§ AIM OF THE EXERCISE
Write the data below out again, unchanged.
- - -
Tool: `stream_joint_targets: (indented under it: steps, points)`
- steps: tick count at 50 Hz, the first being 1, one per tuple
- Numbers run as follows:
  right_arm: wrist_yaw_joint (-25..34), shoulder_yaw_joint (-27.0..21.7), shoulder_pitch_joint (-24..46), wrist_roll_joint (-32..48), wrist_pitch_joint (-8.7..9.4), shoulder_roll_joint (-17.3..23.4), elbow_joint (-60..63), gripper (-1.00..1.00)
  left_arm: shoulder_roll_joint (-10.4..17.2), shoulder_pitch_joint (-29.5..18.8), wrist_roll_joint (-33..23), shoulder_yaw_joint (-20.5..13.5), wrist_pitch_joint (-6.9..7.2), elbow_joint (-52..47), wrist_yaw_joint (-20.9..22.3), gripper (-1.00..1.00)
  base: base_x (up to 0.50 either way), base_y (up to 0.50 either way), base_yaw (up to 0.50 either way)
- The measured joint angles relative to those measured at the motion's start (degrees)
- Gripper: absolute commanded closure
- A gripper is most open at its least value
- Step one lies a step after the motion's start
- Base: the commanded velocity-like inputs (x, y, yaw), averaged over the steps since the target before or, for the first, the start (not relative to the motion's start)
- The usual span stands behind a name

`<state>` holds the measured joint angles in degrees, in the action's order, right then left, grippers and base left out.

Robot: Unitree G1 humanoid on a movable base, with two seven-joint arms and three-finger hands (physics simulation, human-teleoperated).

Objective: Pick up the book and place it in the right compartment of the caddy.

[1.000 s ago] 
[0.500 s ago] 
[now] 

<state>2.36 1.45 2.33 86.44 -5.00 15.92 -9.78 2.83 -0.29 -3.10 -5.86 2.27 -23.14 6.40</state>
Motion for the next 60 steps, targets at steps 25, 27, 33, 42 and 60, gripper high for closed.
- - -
§ PROBLEM SOLUTION
Tool: `stream_joint_targets: (indented under it: steps, points)`
- steps: tick count at 50 Hz, the first being 1, one per tuple
- Numbers run as follows:
  right_arm: wrist_yaw_joint (-25..34), shoulder_yaw_joint (-27.0..21.7), shoulder_pitch_joint (-24..46), wrist_roll_joint (-32..48), wrist_pitch_joint (-8.7..9.4), shoulder_roll_joint (-17.3..23.4), elbow_joint (-60..63), gripper (-1.00..1.00)
  left_arm: shoulder_roll_joint (-10.4..17.2), shoulder_pitch_joint (-29.5..18.8), wrist_roll_joint (-33..23), shoulder_yaw_joint (-20.5..13.5), wrist_pitch_joint (-6.9..7.2), elbow_joint (-52..47), wrist_yaw_joint (-20.9..22.3), gripper (-1.00..1.00)
  base: base_x (up to 0.50 either way), base_y (up to 0.50 either way), base_yaw (up to 0.50 either way)
- The measured joint angles relative to those measured at the motion's start (degrees)
- Gripper: absolute commanded closure
- A gripper is most open at its least value
- Step one lies a step after the motion's start
- Base: the commanded velocity-like inputs (x, y, yaw), averaged over the steps since the target before or, for the first, the start (not relative to the motion's start)
- The usual span stands behind a name

`<state>` holds the measured joint angles in degrees, in the action's order, right then left, grippers and base left out.

Robot: Unitree G1 humanoid on a movable base, with two seven-joint arms and three-finger hands (physics simulation, human-teleoperated).

Objective: Pick up the book and place it in the right compartment of the caddy.

[1.000 s ago] 
[0.500 s ago] 
[now] 

<state>2.36 1.45 2.33 86.44 -5.00 15.92 -9.78 2.83 -0.29 -3.10 -5.86 2.27 -23.14 6.40</state>
Motion for the next 60 steps, targets at steps 25, 27, 33, 42 and 60, gripper high for closed.

The answer to this exercise has been written out completely.